C.      Kawin Beda Agama

Pernikahan Pria Muslim dengan Wanita non-muslim yang dimaksud dalam Hukum Islam adalah apabila Wanita Non-muslim tersebut adalah dari golongan ahli kitab, artinya orang yang mengimani kitab terdahulu, dalam hal ini Wanita Nasrani dan Wanita Yahudi, maka pernikahan ini diperbolehkan (halal).  Berikut menurut Prof. Dr. Wahbah az-Zuhaili, Tafsir al-MunÄ«r fi al-Aqidah wa al-Syari’ah wa al-Manhaj :

1.  Wanita Kristen Halal Bagi Pria Muslim
Para Ulama Islam percaya agama Islam, Nasrani, dan Yahudi merupakan agama samawi.Sehingga mereka berpendapat, selain menikahi wanita Muslim, pria Muslim boleh menikahi wanita Kristen. Tapi wanita dari agama lain seperti Hindu, Budha, dll haram baginya. Mengapa pria Muslim boleh menikahi non-Muslimah? Alasanya, karena pria dianggap sebagai pemimpin rumah tangga dan  berkuasa penuh atas isterinya. Beberapa sahabatnya juga menikahi wanita Kristen. Seperti Utsman bin Affan dan Talhah bin Ubaidillah menikahi wanita Nasrani. Sedangkan Hudzaifah menikahi wanita Yahudi.

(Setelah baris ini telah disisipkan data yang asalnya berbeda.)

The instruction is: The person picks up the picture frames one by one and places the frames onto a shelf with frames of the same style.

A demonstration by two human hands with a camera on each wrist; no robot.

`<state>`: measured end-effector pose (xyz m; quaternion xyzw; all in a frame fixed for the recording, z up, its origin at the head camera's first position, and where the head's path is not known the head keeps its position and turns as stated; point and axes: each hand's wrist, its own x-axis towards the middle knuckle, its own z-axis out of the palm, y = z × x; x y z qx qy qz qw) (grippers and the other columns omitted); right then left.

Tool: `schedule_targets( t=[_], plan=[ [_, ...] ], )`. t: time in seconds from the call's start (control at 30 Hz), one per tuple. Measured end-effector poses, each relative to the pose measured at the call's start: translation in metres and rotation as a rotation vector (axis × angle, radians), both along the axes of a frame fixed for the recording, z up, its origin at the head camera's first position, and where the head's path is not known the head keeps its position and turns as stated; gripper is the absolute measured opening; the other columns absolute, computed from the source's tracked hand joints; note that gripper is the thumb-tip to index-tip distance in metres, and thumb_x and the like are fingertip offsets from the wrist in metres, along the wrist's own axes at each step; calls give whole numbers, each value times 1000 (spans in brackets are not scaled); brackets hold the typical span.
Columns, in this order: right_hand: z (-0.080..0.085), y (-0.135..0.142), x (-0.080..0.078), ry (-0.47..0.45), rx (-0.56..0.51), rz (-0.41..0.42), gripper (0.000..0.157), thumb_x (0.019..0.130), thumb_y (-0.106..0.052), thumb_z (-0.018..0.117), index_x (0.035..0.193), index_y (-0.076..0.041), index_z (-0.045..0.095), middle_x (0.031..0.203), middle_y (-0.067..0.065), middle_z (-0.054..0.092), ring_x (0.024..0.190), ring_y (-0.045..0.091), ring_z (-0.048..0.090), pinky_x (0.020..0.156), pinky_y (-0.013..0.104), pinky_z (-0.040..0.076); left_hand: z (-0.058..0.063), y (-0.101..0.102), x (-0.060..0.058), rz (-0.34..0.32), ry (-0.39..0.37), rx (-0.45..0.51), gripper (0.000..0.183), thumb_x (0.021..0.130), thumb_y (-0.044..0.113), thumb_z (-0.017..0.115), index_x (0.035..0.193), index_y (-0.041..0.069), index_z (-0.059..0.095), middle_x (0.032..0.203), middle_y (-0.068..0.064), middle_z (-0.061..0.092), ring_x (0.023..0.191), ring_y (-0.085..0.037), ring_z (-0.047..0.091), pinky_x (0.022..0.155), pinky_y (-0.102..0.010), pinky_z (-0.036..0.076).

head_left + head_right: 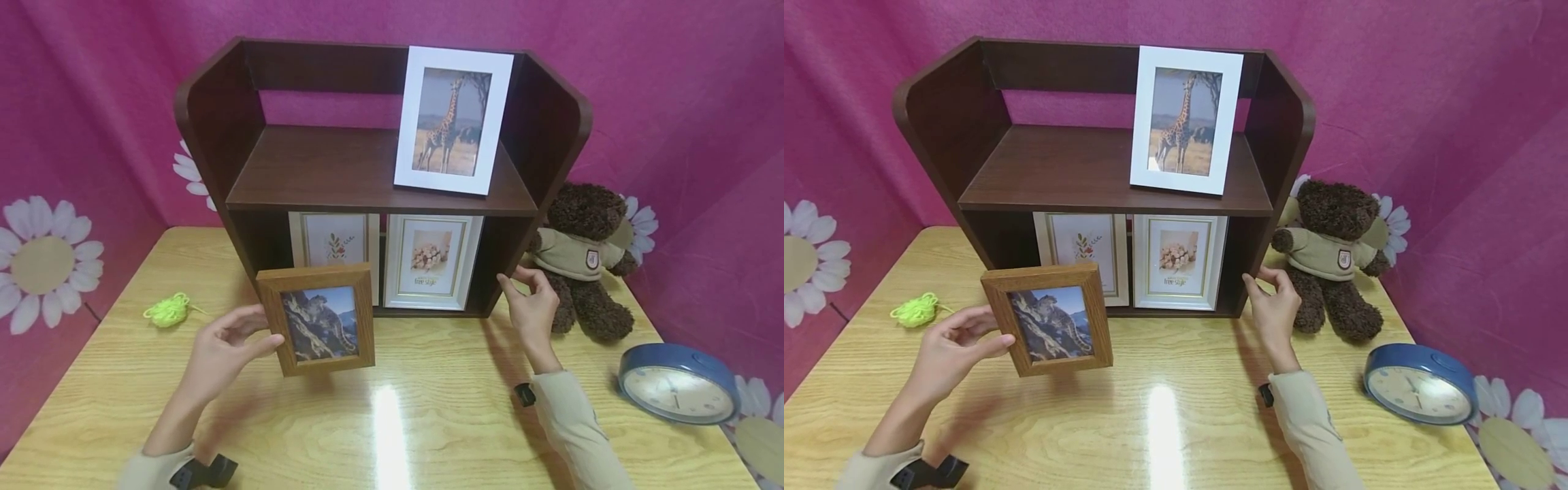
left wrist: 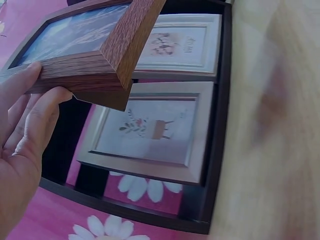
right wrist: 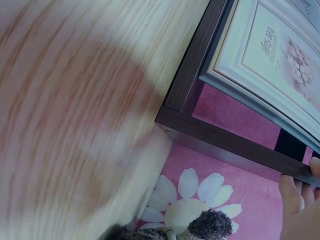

2.  Muslimah Menikah dengan Pria Non-Muslim
Perlu ditegaskan bahwa haram hukumnya seorang Muslimah menikah dengan laki-laki non-Muslim secara mutlak, baik laki-laki itu dari golongan Ahli Kitab (Yahudi dan Nasrani) ataupun dari agama musyrik lainnya.Hal ini telah ditegaskan dalam Alquran dan merupakan ijmak (konsensus) para ulama Islam. Begitulah AllahSwt berfirman, QS al-Baqarah : 221.